Gene Editing Promise Stalled at FDA

Gene editing accelerates genetic improvements that could be realized over long periods of time through breeding. ( iStock.com )

By Dan Kovich, DVM, MPH

With critical export markets still restricted by trade disputes and mounting concerns about animal disease risk, U.S. pork could use some positive momentum. Proper regulatory oversight for an emerging technology, gene-edited livestock, would be a great way to put some wind behind the sales of U.S. pork producers.

Gene editing accelerates genetic improvements that could be realized over long periods of time through breeding. It allows for simple changes in a pig’s native genetic structure without introducing genes from another species. Emerging applications include raising pigs resistant to Porcine Reproductive and Respiratory Syndrome (PRRS), a highly contagious swine disease that causes significant animal suffering and costs pork producers worldwide billions of dollars.

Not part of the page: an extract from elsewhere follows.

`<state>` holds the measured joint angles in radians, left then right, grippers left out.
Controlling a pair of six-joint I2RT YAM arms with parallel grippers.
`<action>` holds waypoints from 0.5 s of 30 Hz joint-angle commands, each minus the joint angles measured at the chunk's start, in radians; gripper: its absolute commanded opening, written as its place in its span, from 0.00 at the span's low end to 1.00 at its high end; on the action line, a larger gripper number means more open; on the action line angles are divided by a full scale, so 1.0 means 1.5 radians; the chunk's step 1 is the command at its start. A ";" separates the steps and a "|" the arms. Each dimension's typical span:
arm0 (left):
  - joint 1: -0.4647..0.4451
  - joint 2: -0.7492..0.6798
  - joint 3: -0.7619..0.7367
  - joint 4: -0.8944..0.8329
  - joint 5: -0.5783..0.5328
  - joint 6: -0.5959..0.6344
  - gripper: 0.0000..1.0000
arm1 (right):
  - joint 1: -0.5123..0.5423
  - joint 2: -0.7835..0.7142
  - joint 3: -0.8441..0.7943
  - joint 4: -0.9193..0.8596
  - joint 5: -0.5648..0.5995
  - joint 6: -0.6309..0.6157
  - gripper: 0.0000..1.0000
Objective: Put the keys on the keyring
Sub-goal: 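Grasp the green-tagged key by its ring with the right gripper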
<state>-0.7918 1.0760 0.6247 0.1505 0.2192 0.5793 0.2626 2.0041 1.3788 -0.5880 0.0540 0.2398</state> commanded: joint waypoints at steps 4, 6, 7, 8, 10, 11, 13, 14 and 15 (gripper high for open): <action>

The FDA is currently claiming regulatory authority over gene-edited livestock based on a decades-old administrative decision related to older transgenic biotechnology, where a foreign gene is inserted into an animal’s genome. Gene editing is making simple changes or deletions within an animal’s native genome.

NPPC is pushing for regulatory oversight by the USDA. The USDA has already established the right regulatory framework by adopting a risk-based approach to reviewing potential genetic changes in plants. It easily could adapt that approach for livestock and regulate gene-edited animals under the Animal Health Protection Act. 

The promise is enormous and includes improved animal care and food safety, decreased environmental impact through more efficient use of resources, lower need to use antibiotics and reduced financial risk for farmers. Gene editing can be employed, for example, to make pigs resistant to disease, virtually eliminating animal suffering and financial losses caused by various viruses. Critically, it would also make the pigs less susceptible to secondary bacteriological infections that can require antibiotics.   

For the sake of our animals, the environment, consumers and farmer livelihoods, let’s put regulatory authority over gene-edited livestock in the right hands.

Washington Watch columnist Dan Kovich serves as the director of science and technology for the National Pork Producers Council (NPPC). He focuses on food and feed safety and animal handling issues. He previously managed state animal welfare and control programs for the Virginia Department of Agriculture and Consumer Services. As well, he served as the staff veterinarian for animal health and welfare in the department’s Office of Veterinary Services and as a foreign animal disease diagnostician. Kovich received a bachelor’s degree in animal science from Iowa State University and earned a master’s degree in public health and a doctorate in veterinary medicine from the University of Minnesota.